FDA then evaluates the information and suggests necessary animal and human tests accordingly to the sponsor to further demonstrate biosimilarity of the two products. The agency will consider the product’s complexity, stability, formulation, manufacturing process and clinical data in comparison with the reference product, and then determine the extent and scope of these tests on a case-by-case basis.21 FDA will use a Totality-of-the-Evidence approach to evaluate all data and information submitted in support of demonstrating biosimilarity, including “structural and functional characterization, nonclinical evaluation, human PK and PD data, clinical immunogenicity data, and clinical safety and effectiveness data.”22 FDA will allow the sponsors to skip repeating studies that are not necessary to address residual uncertainty, therefore speeding up the application process and saving costs for the sponsors.

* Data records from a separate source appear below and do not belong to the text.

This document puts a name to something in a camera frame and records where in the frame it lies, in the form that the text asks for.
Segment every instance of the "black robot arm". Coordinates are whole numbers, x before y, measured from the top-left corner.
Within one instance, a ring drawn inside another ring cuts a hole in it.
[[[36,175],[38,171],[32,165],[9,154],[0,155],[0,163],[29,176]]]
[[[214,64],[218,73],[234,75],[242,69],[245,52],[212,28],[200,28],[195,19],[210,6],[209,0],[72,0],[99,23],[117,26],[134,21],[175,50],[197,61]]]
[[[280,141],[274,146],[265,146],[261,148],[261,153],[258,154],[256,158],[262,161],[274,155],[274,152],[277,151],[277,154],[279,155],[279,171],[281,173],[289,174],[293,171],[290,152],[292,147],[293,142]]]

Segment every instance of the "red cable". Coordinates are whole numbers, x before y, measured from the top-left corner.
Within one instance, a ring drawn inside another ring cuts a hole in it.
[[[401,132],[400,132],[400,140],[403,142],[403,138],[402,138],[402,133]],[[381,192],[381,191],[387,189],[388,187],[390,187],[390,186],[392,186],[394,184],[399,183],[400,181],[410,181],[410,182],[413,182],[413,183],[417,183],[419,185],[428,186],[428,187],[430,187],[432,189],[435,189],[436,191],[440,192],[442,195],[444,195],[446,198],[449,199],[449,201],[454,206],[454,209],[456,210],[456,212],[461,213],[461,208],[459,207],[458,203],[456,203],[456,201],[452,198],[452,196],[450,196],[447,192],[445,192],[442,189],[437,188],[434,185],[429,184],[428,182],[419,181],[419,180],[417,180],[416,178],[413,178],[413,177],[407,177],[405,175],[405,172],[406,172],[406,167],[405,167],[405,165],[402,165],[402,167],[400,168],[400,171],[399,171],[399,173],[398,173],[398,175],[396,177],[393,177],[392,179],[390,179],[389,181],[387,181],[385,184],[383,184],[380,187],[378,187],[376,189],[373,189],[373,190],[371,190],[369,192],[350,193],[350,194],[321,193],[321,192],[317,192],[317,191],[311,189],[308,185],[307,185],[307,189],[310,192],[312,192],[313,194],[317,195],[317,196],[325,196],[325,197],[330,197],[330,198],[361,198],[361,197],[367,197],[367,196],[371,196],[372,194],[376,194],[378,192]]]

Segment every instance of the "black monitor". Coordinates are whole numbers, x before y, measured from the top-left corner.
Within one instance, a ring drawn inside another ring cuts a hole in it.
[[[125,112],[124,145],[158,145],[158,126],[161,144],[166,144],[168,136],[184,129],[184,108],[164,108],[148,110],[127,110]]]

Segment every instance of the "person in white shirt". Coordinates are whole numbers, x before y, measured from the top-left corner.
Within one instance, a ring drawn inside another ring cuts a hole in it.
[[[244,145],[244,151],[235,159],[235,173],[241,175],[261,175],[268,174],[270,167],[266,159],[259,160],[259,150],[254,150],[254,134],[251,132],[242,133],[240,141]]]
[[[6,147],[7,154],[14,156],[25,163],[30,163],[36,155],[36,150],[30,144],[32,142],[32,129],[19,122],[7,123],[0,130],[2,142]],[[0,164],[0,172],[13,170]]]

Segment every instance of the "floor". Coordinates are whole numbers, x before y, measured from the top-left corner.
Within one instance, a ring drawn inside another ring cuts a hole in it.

By definition under the PPAC Act, a biosimilar is “a biologic product that is highly similar to a reference biologic product notwithstanding minor differences in clinically inactive components, and it has no clinically meaningful differences from the corresponding reference product in terms of the safety, purity, and potency.”23 It is clear that minor differences are allowed in clinically inactive components.
Currently, biologic products are process-dependent. Different manufacturing processes can possibly change a protein product in four ways: (1) protein sequence; (2) protein composition by different enzymatic glycosylations or phosphorylations; (3) higher order structure; (4) impurities, formulation reagents, excipients, etc. Any subtle changes may alter the efficacy and the safety profiles of the product. Immunogenicity is also a critical issue; even small amount of impurities may stimulate immune responses. Unfortunately, current analytical and functional assays cannot detect subtle protein structural changes and impurities. Based on these facts, the guidance suggests that the sponsors at least run one human clinical studies, either immunogenicity or PK/PD if applicable. If residual uncertainty exists, comparative safety and effectiveness may be needed for the determination of biosimilarity.
It is apparent that many suggestions in this draft guidance document are designed to address the issues raised from European experiences.
Draft Guidance on Quality Considerations of Biosimilars The draft guidance document titled “Quality Considerations in Demonstrating Biosimilarity to a Reference Protein Product”24 has some overlap with the scientific considerations draft guideline, and it focuses on analytical studies necessary to assess biosimilarity. The discussion on the importance of extensive analytical, physiochemical and biological characterization is repeated in this guidance.